» RAW DATA
********
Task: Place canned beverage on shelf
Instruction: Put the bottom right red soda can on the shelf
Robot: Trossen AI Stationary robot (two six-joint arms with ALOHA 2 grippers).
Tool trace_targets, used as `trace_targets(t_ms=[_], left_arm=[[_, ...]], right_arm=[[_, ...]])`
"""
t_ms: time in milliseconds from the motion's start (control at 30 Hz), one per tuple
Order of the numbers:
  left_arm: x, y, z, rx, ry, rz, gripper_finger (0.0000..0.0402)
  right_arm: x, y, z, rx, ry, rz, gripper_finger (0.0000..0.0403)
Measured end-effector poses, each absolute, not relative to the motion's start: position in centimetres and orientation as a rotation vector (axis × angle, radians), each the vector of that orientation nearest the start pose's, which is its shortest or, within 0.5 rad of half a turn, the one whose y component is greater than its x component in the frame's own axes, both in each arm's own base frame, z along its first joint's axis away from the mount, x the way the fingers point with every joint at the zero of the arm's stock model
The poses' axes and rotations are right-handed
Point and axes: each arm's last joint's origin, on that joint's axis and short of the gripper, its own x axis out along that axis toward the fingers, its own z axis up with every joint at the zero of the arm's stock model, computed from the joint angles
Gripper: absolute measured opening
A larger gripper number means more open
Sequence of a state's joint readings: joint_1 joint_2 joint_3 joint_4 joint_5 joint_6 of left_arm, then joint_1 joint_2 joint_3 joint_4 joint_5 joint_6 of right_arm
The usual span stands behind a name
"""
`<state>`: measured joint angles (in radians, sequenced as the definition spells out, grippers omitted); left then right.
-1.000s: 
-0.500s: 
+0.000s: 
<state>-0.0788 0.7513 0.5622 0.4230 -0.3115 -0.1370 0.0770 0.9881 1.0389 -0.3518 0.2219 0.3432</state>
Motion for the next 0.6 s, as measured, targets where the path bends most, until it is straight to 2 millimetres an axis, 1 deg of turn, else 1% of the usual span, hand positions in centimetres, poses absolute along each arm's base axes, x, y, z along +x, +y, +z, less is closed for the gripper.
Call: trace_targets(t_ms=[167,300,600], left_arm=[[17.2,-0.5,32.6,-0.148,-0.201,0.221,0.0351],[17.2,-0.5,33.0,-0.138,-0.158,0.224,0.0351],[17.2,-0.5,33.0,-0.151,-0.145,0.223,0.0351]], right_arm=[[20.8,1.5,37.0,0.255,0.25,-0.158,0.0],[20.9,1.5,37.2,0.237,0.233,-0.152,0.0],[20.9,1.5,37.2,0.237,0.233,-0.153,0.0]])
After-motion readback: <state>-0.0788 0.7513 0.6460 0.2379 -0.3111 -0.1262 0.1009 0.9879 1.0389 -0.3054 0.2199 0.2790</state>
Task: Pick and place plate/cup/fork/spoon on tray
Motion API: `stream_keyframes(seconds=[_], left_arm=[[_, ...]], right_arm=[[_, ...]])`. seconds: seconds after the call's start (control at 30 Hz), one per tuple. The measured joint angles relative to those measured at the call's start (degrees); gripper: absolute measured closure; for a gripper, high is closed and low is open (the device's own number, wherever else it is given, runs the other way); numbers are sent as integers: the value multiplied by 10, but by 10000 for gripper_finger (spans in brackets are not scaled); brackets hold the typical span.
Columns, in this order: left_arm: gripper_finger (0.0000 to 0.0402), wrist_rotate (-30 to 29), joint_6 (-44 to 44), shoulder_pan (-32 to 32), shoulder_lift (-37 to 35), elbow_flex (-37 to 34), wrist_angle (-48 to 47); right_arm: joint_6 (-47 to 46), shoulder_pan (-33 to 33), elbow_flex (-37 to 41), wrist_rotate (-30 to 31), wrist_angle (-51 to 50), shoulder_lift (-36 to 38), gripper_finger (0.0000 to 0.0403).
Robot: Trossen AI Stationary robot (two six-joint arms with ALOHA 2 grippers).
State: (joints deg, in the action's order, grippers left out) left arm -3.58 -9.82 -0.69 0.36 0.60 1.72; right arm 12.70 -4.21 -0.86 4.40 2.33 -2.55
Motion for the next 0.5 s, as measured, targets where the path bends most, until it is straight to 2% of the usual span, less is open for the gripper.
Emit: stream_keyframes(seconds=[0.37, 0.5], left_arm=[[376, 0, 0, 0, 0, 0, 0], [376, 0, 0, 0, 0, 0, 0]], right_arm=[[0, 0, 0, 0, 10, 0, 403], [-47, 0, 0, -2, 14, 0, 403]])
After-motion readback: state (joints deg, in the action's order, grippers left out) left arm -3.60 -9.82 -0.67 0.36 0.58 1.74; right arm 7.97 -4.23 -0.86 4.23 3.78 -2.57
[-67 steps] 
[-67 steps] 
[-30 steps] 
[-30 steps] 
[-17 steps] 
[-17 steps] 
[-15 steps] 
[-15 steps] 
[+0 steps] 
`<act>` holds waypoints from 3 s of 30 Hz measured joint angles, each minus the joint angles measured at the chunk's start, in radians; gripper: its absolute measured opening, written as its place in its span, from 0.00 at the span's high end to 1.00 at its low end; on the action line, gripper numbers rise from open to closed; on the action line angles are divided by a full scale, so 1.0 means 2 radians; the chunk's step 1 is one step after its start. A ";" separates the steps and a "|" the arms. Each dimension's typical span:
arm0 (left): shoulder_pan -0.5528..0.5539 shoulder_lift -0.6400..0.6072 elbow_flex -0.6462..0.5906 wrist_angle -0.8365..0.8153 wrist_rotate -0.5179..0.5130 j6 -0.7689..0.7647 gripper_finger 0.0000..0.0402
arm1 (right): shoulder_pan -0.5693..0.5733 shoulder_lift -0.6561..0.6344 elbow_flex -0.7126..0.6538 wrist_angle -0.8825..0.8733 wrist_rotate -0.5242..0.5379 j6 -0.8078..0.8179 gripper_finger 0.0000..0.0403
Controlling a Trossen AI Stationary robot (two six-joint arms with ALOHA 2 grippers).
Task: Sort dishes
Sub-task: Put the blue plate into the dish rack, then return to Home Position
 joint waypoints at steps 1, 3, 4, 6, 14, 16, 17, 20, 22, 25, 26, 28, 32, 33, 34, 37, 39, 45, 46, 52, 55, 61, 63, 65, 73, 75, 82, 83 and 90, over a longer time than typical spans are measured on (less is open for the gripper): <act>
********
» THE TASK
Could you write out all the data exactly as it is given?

» WRITTEN ANSWER
Task: Place canned beverage on shelf
Instruction: Put the bottom right red soda can on the shelf
Robot: Trossen AI Stationary robot (two six-joint arms with ALOHA 2 grippers).
Tool trace_targets, used as `trace_targets(t_ms=[_], left_arm=[[_, ...]], right_arm=[[_, ...]])`
"""
t_ms: time in milliseconds from the motion's start (control at 30 Hz), one per tuple
Order of the numbers:
  left_arm: x, y, z, rx, ry, rz, gripper_finger (0.0000..0.0402)
  right_arm: x, y, z, rx, ry, rz, gripper_finger (0.0000..0.0403)
Measured end-effector poses, each absolute, not relative to the motion's start: position in centimetres and orientation as a rotation vector (axis × angle, radians), each the vector of that orientation nearest the start pose's, which is its shortest or, within 0.5 rad of half a turn, the one whose y component is greater than its x component in the frame's own axes, both in each arm's own base frame, z along its first joint's axis away from the mount, x the way the fingers point with every joint at the zero of the arm's stock model
The poses' axes and rotations are right-handed
Point and axes: each arm's last joint's origin, on that joint's axis and short of the gripper, its own x axis out along that axis toward the fingers, its own z axis up with every joint at the zero of the arm's stock model, computed from the joint angles
Gripper: absolute measured opening
A larger gripper number means more open
Sequence of a state's joint readings: joint_1 joint_2 joint_3 joint_4 joint_5 joint_6 of left_arm, then joint_1 joint_2 joint_3 joint_4 joint_5 joint_6 of right_arm
The usual span stands behind a name
"""
`<state>`: measured joint angles (in radians, sequenced as the definition spells out, grippers omitted); left then right.
-1.000s: 
-0.500s: 
+0.000s: 
<state>-0.0788 0.7513 0.5622 0.4230 -0.3115 -0.1370 0.0770 0.9881 1.0389 -0.3518 0.2219 0.3432</state>
Motion for the next 0.6 s, as measured, targets where the path bends most, until it is straight to 2 millimetres an axis, 1 deg of turn, else 1% of the usual span, hand positions in centimetres, poses absolute along each arm's base axes, x, y, z along +x, +y, +z, less is closed for the gripper.
Call: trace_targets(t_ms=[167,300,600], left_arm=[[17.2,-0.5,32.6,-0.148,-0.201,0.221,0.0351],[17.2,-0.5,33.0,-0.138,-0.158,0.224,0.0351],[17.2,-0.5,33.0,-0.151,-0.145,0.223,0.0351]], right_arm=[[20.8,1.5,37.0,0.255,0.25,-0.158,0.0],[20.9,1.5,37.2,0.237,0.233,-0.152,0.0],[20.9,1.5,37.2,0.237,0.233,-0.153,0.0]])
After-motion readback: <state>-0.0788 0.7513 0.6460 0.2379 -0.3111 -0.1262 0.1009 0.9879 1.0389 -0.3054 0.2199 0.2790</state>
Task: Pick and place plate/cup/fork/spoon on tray
Motion API: `stream_keyframes(seconds=[_], left_arm=[[_, ...]], right_arm=[[_, ...]])`. seconds: seconds after the call's start (control at 30 Hz), one per tuple. The measured joint angles relative to those measured at the call's start (degrees); gripper: absolute measured closure; for a gripper, high is closed and low is open (the device's own number, wherever else it is given, runs the other way); numbers are sent as integers: the value multiplied by 10, but by 10000 for gripper_finger (spans in brackets are not scaled); brackets hold the typical span.
Columns, in this order: left_arm: gripper_finger (0.0000 to 0.0402), wrist_rotate (-30 to 29), joint_6 (-44 to 44), shoulder_pan (-32 to 32), shoulder_lift (-37 to 35), elbow_flex (-37 to 34), wrist_angle (-48 to 47); right_arm: joint_6 (-47 to 46), shoulder_pan (-33 to 33), elbow_flex (-37 to 41), wrist_rotate (-30 to 31), wrist_angle (-51 to 50), shoulder_lift (-36 to 38), gripper_finger (0.0000 to 0.0403).
Robot: Trossen AI Stationary robot (two six-joint arms with ALOHA 2 grippers).
State: (joints deg, in the action's order, grippers left out) left arm -3.58 -9.82 -0.69 0.36 0.60 1.72; right arm 12.70 -4.21 -0.86 4.40 2.33 -2.55
Motion for the next 0.5 s, as measured, targets where the path bends most, until it is straight to 2% of the usual span, less is open for the gripper.
Emit: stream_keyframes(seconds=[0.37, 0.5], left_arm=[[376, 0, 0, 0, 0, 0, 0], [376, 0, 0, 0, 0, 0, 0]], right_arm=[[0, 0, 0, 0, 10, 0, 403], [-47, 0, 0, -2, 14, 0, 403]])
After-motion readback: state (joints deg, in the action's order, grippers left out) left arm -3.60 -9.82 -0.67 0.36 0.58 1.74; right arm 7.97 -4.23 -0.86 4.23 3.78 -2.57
[-67 steps] 
[-67 steps] 
[-30 steps] 
[-30 steps] 
[-17 steps] 
[-17 steps] 
[-15 steps] 
[-15 steps] 
[+0 steps] 
`<act>` holds waypoints from 3 s of 30 Hz measured joint angles, each minus the joint angles measured at the chunk's start, in radians; gripper: its absolute measured opening, written as its place in its span, from 0.00 at the span's high end to 1.00 at its low end; on the action line, gripper numbers rise from open to closed; on the action line angles are divided by a full scale, so 1.0 means 2 radians; the chunk's step 1 is one step after its start. A ";" separates the steps and a "|" the arms. Each dimension's typical span:
arm0 (left): shoulder_pan -0.5528..0.5539 shoulder_lift -0.6400..0.6072 elbow_flex -0.6462..0.5906 wrist_angle -0.8365..0.8153 wrist_rotate -0.5179..0.5130 j6 -0.7689..0.7647 gripper_finger 0.0000..0.0402
arm1 (right): shoulder_pan -0.5693..0.5733 shoulder_lift -0.6561..0.6344 elbow_flex -0.7126..0.6538 wrist_angle -0.8825..0.8733 wrist_rotate -0.5242..0.5379 j6 -0.8078..0.8179 gripper_finger 0.0000..0.0403
Controlling a Trossen AI Stationary robot (two six-joint arms with ALOHA 2 grippers).
Task: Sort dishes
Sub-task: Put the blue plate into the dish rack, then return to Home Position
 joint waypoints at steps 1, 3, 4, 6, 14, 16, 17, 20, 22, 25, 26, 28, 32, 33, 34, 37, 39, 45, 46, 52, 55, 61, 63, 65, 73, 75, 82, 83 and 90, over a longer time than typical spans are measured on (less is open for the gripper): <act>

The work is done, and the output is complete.